When the ex left, they left a mess behind them, and we've been slow dealing with it, replacing flooring and whatever else needed to happen.  We finally have the flooring done in the master bedroom, the baseboards in, and all that, but a paint guy drove me out of my mind, by not quite matching the color, and mismatching the sheen of the paint we took in to him.  We were trying to clean up the 200 holes left in the walls, but instead we drove me bananas.  So if I wanted to not end up rocking in a corner drooling on myself in frustration, I had to do something about the paint.

Probably that sounds crazy.  But have I mentioned I am an artist?  (See, I included art to prove it.  ---->)  Paint mismatch literally makes me fixate for hours, no matter the lighting conditions on the slight subtle differences, which is hardly conducive to sleep or sanity.  So I decided, back before finding a new doctor and all this chaos, that I would start a mural, allowing me to make it seem like changes in color and texture were on purpose, and reducing my overwhelming perfectionism about the paint situation.  When I started that project, I had no plans for all the chaos that would pile on shortly.
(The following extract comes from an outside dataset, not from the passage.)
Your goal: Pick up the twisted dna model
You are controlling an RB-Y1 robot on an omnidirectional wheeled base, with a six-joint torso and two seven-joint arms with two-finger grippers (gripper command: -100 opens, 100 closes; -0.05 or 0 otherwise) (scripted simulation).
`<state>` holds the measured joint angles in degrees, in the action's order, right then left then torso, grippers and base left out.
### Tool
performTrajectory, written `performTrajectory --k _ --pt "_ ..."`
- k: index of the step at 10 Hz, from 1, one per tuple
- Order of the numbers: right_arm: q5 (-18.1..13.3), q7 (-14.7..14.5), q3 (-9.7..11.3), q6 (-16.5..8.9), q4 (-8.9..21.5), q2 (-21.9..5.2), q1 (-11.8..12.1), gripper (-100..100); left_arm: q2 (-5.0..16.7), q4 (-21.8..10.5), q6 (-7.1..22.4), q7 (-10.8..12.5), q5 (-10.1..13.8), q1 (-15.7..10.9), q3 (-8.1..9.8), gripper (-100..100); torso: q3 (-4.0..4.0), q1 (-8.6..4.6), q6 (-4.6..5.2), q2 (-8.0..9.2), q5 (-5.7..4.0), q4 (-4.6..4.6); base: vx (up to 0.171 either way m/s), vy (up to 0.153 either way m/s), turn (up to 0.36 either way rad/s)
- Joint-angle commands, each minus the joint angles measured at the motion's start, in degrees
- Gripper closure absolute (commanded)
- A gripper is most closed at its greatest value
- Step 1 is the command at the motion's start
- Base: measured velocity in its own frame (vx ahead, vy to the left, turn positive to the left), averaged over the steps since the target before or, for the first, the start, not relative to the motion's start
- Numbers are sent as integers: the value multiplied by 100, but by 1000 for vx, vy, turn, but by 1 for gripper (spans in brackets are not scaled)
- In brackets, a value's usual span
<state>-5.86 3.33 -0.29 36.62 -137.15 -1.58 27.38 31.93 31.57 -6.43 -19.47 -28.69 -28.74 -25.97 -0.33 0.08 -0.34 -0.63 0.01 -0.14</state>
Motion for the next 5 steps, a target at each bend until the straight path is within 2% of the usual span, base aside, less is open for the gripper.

With knee surgery on the horizon, I need to stop doing it at a leisurely pace, and get that sucker finished so we can move the bed in, so that I won't have a need to do stairs every day while I recover.
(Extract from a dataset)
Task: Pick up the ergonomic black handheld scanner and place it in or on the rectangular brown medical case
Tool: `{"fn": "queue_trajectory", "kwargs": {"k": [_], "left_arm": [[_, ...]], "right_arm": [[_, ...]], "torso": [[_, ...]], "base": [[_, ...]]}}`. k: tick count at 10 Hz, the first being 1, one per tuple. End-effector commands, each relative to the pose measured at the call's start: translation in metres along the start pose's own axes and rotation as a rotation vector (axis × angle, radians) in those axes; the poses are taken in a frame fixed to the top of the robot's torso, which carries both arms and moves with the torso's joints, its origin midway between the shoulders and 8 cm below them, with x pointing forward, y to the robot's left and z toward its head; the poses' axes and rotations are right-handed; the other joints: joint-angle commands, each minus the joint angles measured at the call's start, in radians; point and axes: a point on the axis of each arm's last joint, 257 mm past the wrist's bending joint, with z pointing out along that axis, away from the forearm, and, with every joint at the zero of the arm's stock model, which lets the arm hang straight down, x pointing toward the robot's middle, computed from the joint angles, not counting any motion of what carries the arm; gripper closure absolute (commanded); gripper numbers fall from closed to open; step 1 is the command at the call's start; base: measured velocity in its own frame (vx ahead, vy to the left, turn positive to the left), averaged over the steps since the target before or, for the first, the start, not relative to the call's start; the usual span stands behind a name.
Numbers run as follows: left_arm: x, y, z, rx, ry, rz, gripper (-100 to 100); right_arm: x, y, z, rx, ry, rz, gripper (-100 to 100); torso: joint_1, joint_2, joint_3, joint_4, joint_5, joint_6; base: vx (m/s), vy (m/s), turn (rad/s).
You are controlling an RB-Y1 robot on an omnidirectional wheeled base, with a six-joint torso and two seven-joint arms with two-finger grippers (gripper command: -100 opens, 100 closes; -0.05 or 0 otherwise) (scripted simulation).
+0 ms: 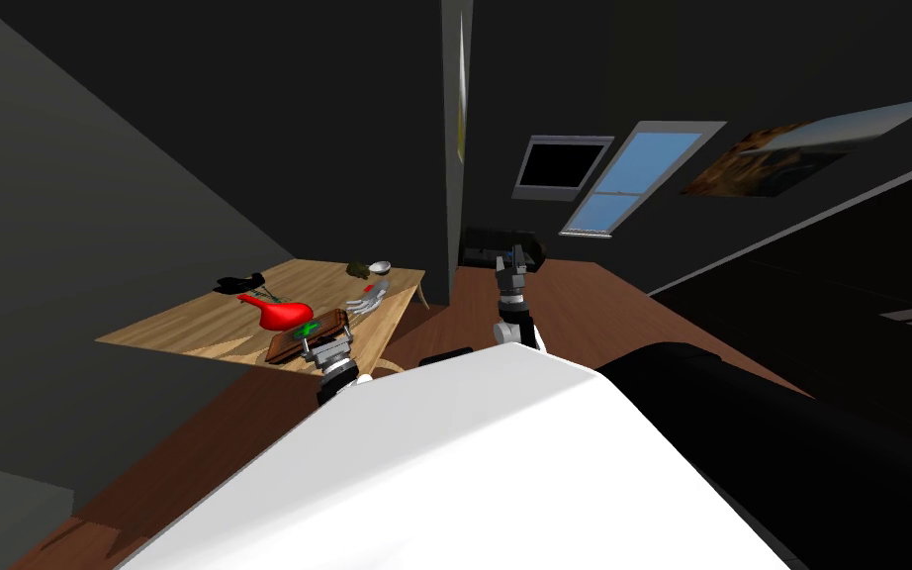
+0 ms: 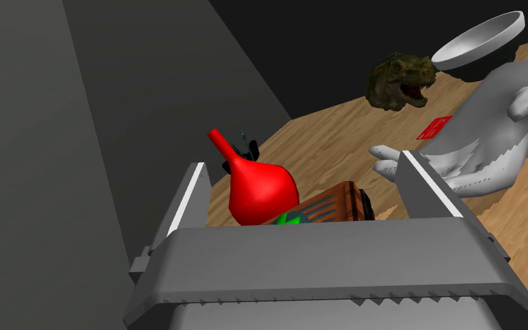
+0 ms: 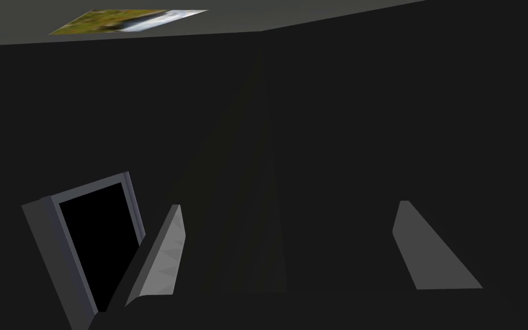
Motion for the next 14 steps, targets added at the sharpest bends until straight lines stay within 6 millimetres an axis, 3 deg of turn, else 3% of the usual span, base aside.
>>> {"fn": "queue_trajectory", "kwargs": {"k": [1, 2, 9, 14], "left_arm": [[-0.01, 0.001, -0.005, -0.003, -0.016, -0.004, -100], [-0.026, -0.004, -0.009, 0.013, -0.048, -0.05, -100], [-0.088, -0.016, -0.035, 0.064, -0.177, -0.164, -100], [-0.133, -0.024, -0.067, 0.14, -0.283, -0.279, -100]], "right_arm": [[0.0, 0.0, 0.0, 0.0, 0.0, 0.0, 0], [0.0, 0.0, 0.0, 0.0, 0.0, 0.0, 0], [0.0, 0.0, 0.0, 0.0, 0.0, 0.0, 0], [0.0, 0.0, 0.0, 0.0, 0.0, 0.0, 0]], "torso": [[0.0, 0.0, 0.0, 0.0, 0.0, 0.0], [0.001, 0.002, 0.001, 0.0, 0.0, 0.0], [0.002, 0.0, 0.0, 0.0, 0.0, 0.0], [0.001, -0.001, -0.001, 0.0, 0.0, 0.0]], "base": [[0.025, -0.01, 0.002], [0.045, -0.023, -0.02], [0.055, -0.011, -0.015], [0.074, -0.005, -0.026]]}}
And then, because I am what is known in the medical world, as a giant pain in the butt, we've had to squeeze in extra doctor visits to figure out meds I can actually take without reactions, compounding pharmacies, and all that sort of jazz, too.

Sometimes, no matter what we try to get the ducks in a row, and manage the stress, the ducks have their own opinion, and goose you for your effort, cackling as they run every which way.

And this is how you find yourself frantically painting spots and swirls on your walls, in between cooking frenzy, while ignoring your blog you just started, for days, because somehow knowing how to manage stress, and actually applying it to your life any given week, don't seem to exist in compatible universes.

But with any luck, I will have pictures soon, of the crazy things I am doing to my walls.  I decided as an act of taking back my own enjoyment of life that it was time to stop waiting to be grown up enough to paint any thing I pleased on my walls.  So I have gone half wild.  We shall see how it all comes out.  Always hard to say in advance.  But it is a wacky, manic kind of fun, if also exhausting.

But I think I might owe my adrenals an apology letter after this project.  At least I will be able to lay around a few weeks being amused at my work, though.  So there is that to look forward to.